Our Lady of Lourdes
By Tom Quiner
She put Lourdes on the map.
Bernadette Soubirous died 136 years ago. Who? You may know her better as St. Bernadette.
Her life and death rocks the faith of atheists to this very day.
A woman appeared to the 14 year old Bernadette in Lourdes, France on February 11th. The year was 1858. No one else could see the apparition.
The woman told her to keep returning. Some of the towns folks thought the girl was nuts. Her mom wanted her to stop visiting the spot. The police chief threatened to arrest her for lying.
But Bernadette returned.
Crowds started to form with each visit. At one visit, Bernadette appeared to be in a trance. She got down on her knees and began to eat grass, smear mud all over her face, and even stuff some in her mouth, surely a confirmation that the girl was off her rocker.
The vision had told her to do it as an act of penance.
The next day, clear water flowed in that spot. In a century and a half since, 67 people have claimed miraculous healings from the waters in this spring, healings that were scrutinized and vetted eliminating any scientific explanation, leaving only the miraculous.
The lady told Bernadette to tell the priests to build a chapel at the spot, which eventually happened.
Bernadette’s supporters believed that Mary, the Blessed Mother of God, was the lady appearing to this lowly teen aged French girl. But Bernadette, demurred, saying the lady had never identified herself.

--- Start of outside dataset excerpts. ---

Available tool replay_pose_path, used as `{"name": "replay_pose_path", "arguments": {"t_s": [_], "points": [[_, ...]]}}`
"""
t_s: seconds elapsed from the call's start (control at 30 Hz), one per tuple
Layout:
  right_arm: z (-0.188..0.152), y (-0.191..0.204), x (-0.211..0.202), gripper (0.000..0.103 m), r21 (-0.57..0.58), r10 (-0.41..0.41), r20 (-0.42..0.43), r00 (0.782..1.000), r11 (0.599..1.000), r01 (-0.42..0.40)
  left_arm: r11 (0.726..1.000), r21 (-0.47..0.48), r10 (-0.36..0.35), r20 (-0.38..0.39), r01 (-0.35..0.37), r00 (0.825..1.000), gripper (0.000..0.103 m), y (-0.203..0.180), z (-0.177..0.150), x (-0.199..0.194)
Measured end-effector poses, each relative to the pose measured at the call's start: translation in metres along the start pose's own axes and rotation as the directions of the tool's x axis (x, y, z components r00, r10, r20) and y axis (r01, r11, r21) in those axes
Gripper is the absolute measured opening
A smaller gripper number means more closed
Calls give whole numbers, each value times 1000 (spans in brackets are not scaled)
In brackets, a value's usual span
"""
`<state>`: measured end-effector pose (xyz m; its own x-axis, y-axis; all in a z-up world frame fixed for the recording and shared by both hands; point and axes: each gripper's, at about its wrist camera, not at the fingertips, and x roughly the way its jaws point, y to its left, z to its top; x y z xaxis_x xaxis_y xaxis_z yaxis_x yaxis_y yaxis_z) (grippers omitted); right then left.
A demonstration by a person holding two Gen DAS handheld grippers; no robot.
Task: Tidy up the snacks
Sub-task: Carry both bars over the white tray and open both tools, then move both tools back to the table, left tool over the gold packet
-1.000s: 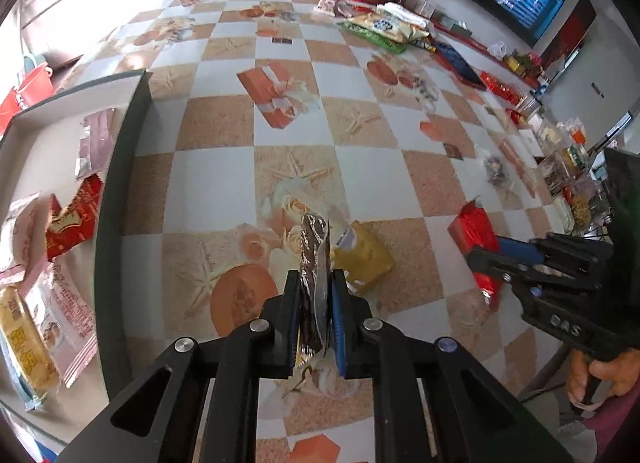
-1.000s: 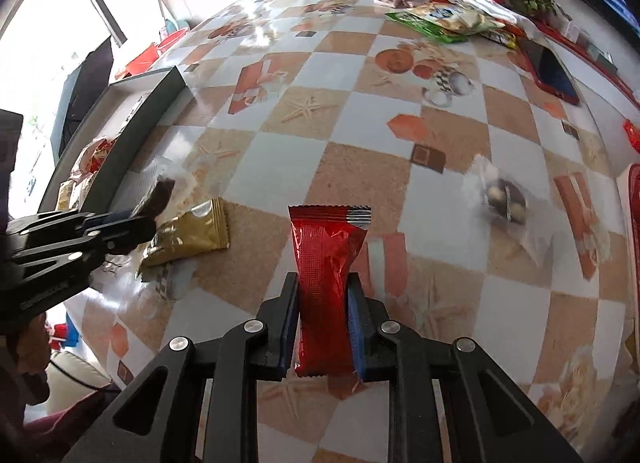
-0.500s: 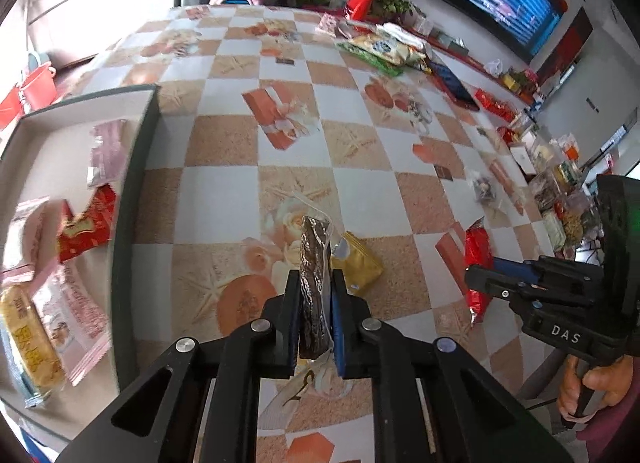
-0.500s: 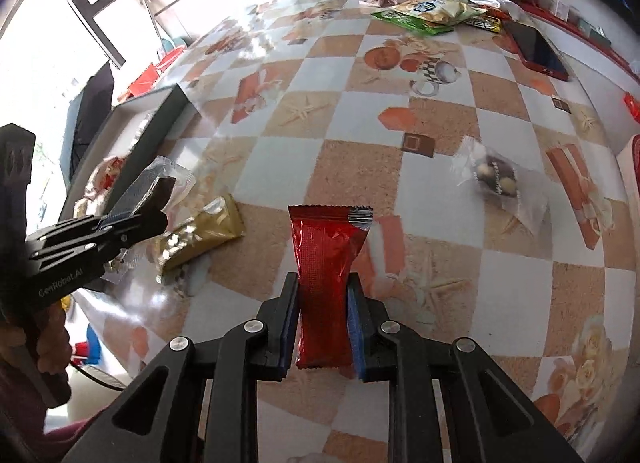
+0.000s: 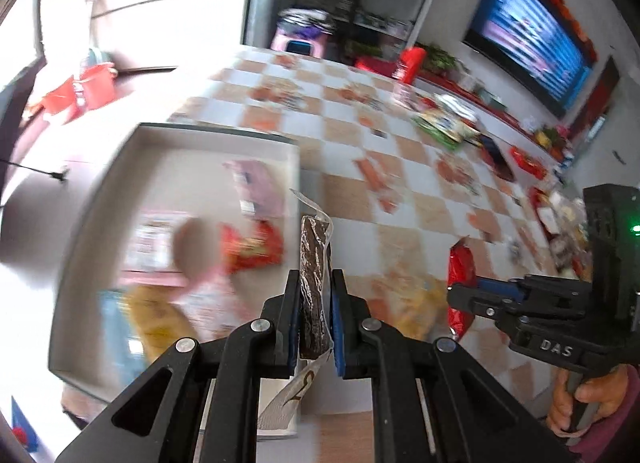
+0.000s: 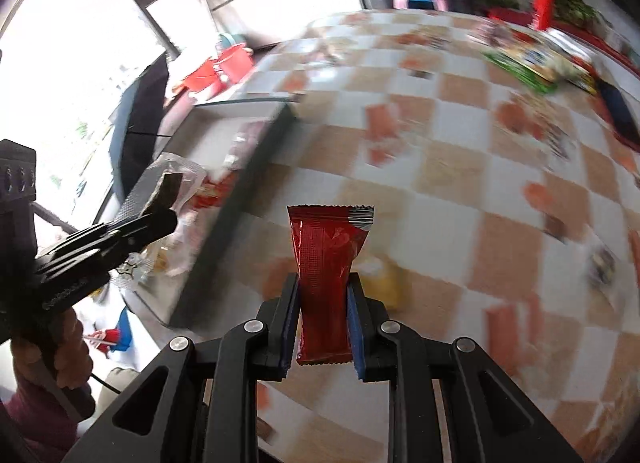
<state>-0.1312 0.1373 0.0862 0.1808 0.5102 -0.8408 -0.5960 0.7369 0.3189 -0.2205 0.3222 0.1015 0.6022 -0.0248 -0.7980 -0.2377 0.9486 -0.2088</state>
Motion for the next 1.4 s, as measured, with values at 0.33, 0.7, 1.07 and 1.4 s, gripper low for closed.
{"name": "replay_pose_path", "arguments": {"t_s": [0.33,0.7,1.07,1.4], "points": [[42,87,49,24,-87,132,-25,991,987,-134,988,-101,115,-6,-115,993,14,75,0,0],[59,122,88,25,-131,118,-72,990,983,-127,982,-78,174,-12,-174,985,57,90,-16,13],[28,38,48,96,29,-11,1,1000,1000,11,993,51,104,51,-106,993,78,49,-21,-2],[-59,-75,-5,96,223,-242,-26,970,944,241,942,333,-26,-25,33,999,80,-59,-40,16]]}}
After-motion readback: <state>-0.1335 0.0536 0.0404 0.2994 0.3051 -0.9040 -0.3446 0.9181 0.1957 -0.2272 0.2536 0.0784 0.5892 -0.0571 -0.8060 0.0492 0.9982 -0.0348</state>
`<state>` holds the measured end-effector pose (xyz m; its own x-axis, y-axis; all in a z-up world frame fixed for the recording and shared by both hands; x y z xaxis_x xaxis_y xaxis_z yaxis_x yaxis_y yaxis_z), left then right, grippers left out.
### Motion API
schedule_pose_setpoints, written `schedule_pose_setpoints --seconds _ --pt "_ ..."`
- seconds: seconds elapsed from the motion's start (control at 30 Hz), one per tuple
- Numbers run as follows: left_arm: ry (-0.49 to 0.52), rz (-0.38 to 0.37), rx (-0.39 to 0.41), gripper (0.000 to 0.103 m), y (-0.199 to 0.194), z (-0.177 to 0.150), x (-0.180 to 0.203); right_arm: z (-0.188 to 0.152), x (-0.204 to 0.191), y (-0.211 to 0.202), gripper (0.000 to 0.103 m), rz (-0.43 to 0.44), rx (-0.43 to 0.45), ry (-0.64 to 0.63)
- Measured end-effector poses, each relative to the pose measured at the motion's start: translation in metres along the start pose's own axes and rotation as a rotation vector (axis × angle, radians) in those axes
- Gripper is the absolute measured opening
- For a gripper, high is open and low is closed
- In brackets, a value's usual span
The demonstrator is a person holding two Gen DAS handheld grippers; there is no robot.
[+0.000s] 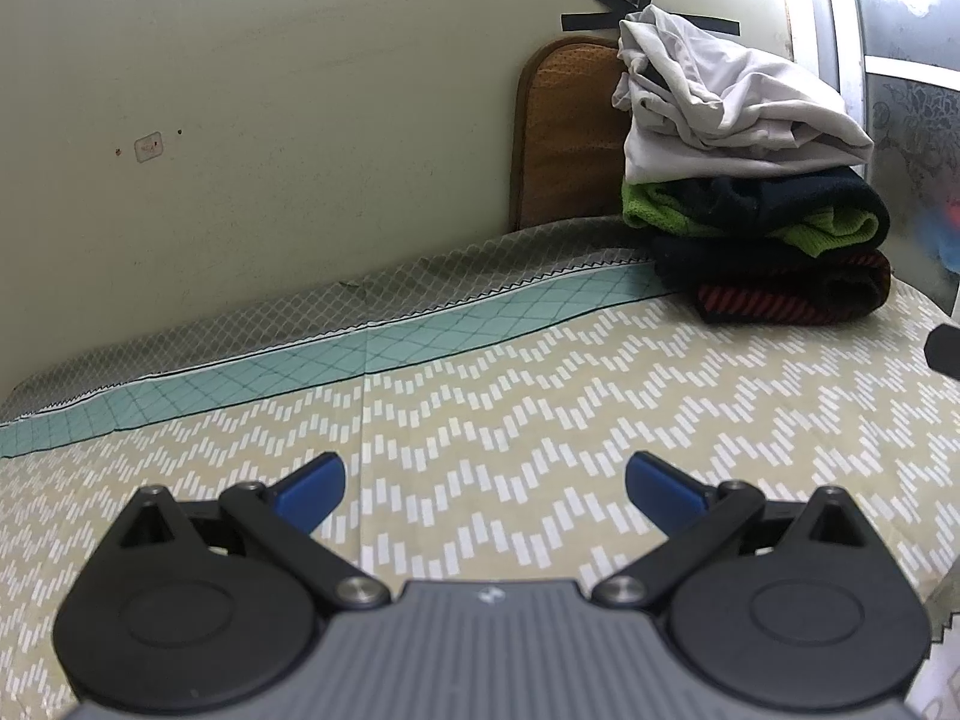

A local priest pressed Bernadette to ask the lady who she was. Bernadette asked, but the lady just smiled. Finally, after repeated attempts, the lady said, “I am the Immaculate Conception,” an acknowledgement that it was, in fact, Mary. The “Immaculate Conception” was a term Bernadette would not have known, but it was a new dogma of the Church which stated that Mary was conceived without the taint of original sin.
Bernadette died at the age of 1879 at the age of thirty-five and was declared a saint in 1925.
Her body has been exhumed three times, which revealed that it is not decomposing as a body normally would. She joins a line of “incorruptibles,” saints whose bodies do not decompose after they die. Some of these “incorruptibles” have skins that have oil seep out that smells of roses.
A doctor examined Bernadette’s body 49 years after her death and described the scene:
“What struck me during this examination, of course, was the state of perfect preservation of the skeleton, the fibrous tissues of the muscles (still supple and firm), of the ligaments, and of the skin, and above all the totally unexpected state of the liver after 46 years. One would have thought that this organ, which is basically soft and inclined to crumble, would have decomposed very rapidly or would have hardened to a chalky consistency. Yet, when it was cut it was soft and almost normal in consistency. I pointed this out to those present, remarking that this did not seem to be a natural phenomenon.”
Modern man is left to ponder the inexplicable apparitions, miraculous healings, and a body that won’t crumble to dust.
On this, the feast day of Our Lady of Lourdes, we ponder the mystery of our faith.